Likeonomics

Summary Written by Joel D Canfield
"How can any person, organization, or idea become more trusted and more believable?"

- Likeonomics, page xxiii

The Big Idea

Likeability has social, economic, and political value

"[M]ost people chose to work with the ‘Lovable Fool’ (low competence, high likeability) rather than the ‘Competent Jerk’ (high competence, low likeability.)"- Likeonomics, page xxxiii

Harvard Business School professor Tiziana Casciaro and Miguel Sousa Lobo, professor of decision sciences at Duke University, discovered something which will seem innately obvious, yet commercially nonsensical: most of us would rather work with someone who is less able, but more likeable.

In a survey involving a Silicon Valley tech company, a division of an IT corporation, a U.S. university, and the Spanish country office of a global luxury goods corporation, they plotted respondents and their coworkers against two characteristics: likeability and competence.

Two of the corners in this box were obvious: everyone wants to work with the Lovable Star, and no one wants to work with the Incompetent Jerk.

But what about the Competent Jerk and the Lovable Fool?
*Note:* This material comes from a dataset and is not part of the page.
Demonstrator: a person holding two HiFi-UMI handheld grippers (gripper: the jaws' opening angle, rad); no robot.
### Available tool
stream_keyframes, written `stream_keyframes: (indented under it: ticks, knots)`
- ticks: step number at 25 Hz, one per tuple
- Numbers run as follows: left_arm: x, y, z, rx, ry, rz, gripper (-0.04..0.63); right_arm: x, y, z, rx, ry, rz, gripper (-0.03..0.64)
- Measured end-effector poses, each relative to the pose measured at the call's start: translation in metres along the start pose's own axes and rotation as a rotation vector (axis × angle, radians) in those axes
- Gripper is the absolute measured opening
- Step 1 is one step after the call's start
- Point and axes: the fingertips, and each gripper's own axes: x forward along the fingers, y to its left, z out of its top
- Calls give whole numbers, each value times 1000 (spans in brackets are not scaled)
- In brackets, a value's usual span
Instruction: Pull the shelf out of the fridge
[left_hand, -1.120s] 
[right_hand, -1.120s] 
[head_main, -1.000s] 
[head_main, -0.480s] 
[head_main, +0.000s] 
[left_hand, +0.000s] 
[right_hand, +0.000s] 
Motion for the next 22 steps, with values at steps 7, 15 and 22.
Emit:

Surely in a business setting folks would choose ability over likeability.

You know that’s not what happens. We’ll take someone likeable but less able any time.

In your own work, if you’re already capable, being likeable puts you squarely in the right corner: the Lovable Star everyone wants to work with.

But even if you’re less able, if you’re still likeable, you take the #2 spot.

Likeable beats capable.

Insight #1

Likeability determines whether someone wants to help us or has to help us

"The most popular sentiment toward anything isn't love or hate -- it is indifference."- Likeonomics, page 29

When you have a choice whether to help someone or not, and how much to help them, what determines whether and how far you’ll go?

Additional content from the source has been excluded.